Social ecology: Compassion for otherselves[xviii]

We may embark upon a journey towards authentic freedom. And this inevitably involves an abiding interest, in practice, in ‘other’ selves, no less than in the cosmic-spiritual one. Our social experience alone reveals that our corporeal selves are grounded in yet deeper social ones. In other words, social action is critical to this personal discovery. We learn not only more about ourselves in the actual experience of social relationships, involving the family and community, but we also learn that in some mysterious sense, a deeper layer of our own personal selves comes to life in social contexts. This is all-important to Gandhi, for whom the path of the karmayogi is the way to Truth.

Moral ecology: Satya and Ahimsa

Ahimsa is my God, and Truth is my God.” When I look for Ahimsa, Truth says Find it through me.” When I look for Truth, Ahimsa says, Find it out through me.””[xix]

For Gandhi, both ahimsa and truth stand well above him, as guideposts to moral integrity and action. As befits a karmayogi, non-violent action is Gandhi’s path to truth. Truth, for Gandhi, is not a mere idea which he possesses. It overarches all humanity. It is not a plaything of the mind, as it is for many intellectuals. It is a profound discovery enabled by right action. It is both the mysterious metaphysical premise as well as the liberating harvest of human action. It is a moral experience that stands above him in a guiding, living sense. Often not in its possession, he ceaselessly and reverentially aspires to it. Throughout his years of public life, Gandhi believed in the dictum “Truth is God.”[xx] He feels impelled to act – from the innermost depths of his conscience – in order to feel and experience his own deepest self, which speaks through his conscience. For Gandhi, truth is something so immense that it harmonises being itself with consciousness, bringing him bliss in the bargain:

“The word Satya (Truth) is derived from Sat which means being. And nothing is or exists in reality except Truth. That is why Satya or Truth is the most important name of God. In fact, it is more correct to say Truth is God than to say God is Truth . . . Where there is no Truth there can be no true knowledge. That is why the word Chit is associated with the name of God. And where there is true knowledge there is always bliss (Ananda). Sorrow has no place there. And even as Truth is eternal, so is the bliss derived from it.

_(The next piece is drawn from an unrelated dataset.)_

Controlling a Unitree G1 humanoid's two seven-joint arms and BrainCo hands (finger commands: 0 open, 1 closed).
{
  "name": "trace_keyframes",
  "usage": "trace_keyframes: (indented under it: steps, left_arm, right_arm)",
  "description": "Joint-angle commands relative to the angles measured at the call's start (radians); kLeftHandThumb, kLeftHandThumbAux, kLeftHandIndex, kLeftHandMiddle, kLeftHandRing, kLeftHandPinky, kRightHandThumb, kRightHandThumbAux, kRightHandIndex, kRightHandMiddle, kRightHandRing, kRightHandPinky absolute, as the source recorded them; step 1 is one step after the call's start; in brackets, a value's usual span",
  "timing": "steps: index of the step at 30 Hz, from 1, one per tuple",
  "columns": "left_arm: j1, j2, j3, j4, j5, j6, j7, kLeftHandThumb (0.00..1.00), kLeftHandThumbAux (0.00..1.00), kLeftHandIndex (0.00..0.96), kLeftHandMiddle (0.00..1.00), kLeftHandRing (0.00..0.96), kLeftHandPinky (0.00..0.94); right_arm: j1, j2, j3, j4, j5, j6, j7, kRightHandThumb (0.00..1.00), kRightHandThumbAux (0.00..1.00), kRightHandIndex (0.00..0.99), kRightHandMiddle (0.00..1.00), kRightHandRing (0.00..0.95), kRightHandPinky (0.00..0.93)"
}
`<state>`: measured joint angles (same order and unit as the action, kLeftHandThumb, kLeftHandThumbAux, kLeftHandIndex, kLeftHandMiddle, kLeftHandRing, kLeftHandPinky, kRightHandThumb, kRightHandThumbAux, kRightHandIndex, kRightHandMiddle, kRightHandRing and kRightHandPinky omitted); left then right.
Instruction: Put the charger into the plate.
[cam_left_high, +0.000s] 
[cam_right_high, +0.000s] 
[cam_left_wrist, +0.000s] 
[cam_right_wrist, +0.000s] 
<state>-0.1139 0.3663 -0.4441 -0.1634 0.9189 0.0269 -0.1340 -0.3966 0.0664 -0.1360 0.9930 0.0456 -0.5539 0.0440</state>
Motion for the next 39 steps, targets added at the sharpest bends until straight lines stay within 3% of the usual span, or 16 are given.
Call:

Hence we know God as Sat-Chit-Ananda…”[xxi]

How exactly does this notion of Truth enable Gandhi to act in specific historical contexts? Does he pick revelation over reason? What role does his own intellect play in the process? The historian Dilip Simeon quotes an important passage from Gandhi, a verbal response the latter gives to the query “Where do you find the seat of authority?” Pointing at his breast, Gandhi says: “It lies here. I exercise my judgement about every scripture, including the Gita. I cannot let a scriptural text supersede my reason…But you must not misunderstand my position. I believe in Faith also, in things where Reason has no place e.g., the existence of God.” Simeon concludes wisely that for Gandhi, “Satyagraha, or “holding fast to truth” is not a political doctrine but a philosophical premise for right action at the level both of the polity and in society at large.”[xxii] Gandhi constantly seeks to act from Truth.

In an illuminating essay, “Gandhi, the Philosopher”, Akeel Bilgrami draws a critical insight about Gandhi’s vision. He points out that unlike what it means for thinkers in the European Enlightenment tradition, “…truth for Gandhi is not a cognitive notion at all. It is an experiential notion. It is not propositions purporting to describe the world of which truth is predicated, it is only our own moral experience which is capable of being true. This was of the utmost importance for him. It is what in the end underlies his opposition to the Enlightenment…”[xxiii]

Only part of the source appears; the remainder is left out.